Helper Functions
================

In addition to the primary [`tokenize()`](usage.md) entry-point, the
`tokenize` module has several additional helper functions.

(generate_tokens)=
## `generate_tokens(readline)`

Similar to [`tokenize()`](usage.md), except the `readline` method should
return strings instead of bytes. This is useful when working interactively, as
you do not need to use bytes literals or encode `str` objects into `bytes`. It
otherwise works the same as `tokenize`: it accepts a `readline` method and
returns an iterator of tokens.

An important difference with `generate_tokens()` is that since it already
accepts strings, it assumes that the input is already encoded. Therefore, it
will ignore `# -*- coding: ... -*-` comments (see the section on
[exceptions](syntaxerror)). Consequently, you should only use this function
when you already have the input as an encoded string (e.g., when working
interactively). If you are reading from a file or receiving the Python from
some other source that is in bytes, you should use `tokenize()` instead, as it
will correctly detect the encoding from coding headers.

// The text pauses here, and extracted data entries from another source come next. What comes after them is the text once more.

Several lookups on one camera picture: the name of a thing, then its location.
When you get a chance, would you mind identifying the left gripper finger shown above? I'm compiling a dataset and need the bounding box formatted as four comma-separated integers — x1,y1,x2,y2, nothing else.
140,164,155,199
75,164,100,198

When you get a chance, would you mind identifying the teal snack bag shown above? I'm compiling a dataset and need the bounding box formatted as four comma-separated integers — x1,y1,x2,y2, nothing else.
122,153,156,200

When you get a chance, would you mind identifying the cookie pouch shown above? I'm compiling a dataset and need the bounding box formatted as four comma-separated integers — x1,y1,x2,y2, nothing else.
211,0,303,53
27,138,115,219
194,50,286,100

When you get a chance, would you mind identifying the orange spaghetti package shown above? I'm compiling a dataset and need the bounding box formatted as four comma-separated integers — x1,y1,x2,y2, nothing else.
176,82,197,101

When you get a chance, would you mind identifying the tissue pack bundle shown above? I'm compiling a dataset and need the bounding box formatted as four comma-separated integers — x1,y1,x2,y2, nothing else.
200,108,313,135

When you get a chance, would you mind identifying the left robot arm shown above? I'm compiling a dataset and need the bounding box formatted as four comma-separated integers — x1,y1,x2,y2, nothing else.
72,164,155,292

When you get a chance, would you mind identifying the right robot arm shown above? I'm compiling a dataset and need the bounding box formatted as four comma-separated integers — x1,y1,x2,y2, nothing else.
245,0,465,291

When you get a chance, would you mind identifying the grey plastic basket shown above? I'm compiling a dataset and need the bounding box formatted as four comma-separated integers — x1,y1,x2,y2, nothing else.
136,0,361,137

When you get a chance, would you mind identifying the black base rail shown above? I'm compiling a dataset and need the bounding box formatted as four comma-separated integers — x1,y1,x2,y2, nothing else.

**Another important difference is that `generate_tokens()` will not emit the
[`ENCODING`](encoding) token.**

This guide uses `tokenize()` in all its examples. This is because even though
`generate_tokens()` may appear to be more convenient---after all, the examples
here are all self-contained pieces of code in strings---the typical use-case
of `tokenize` involves reading a code from bytes (i.e., from a file).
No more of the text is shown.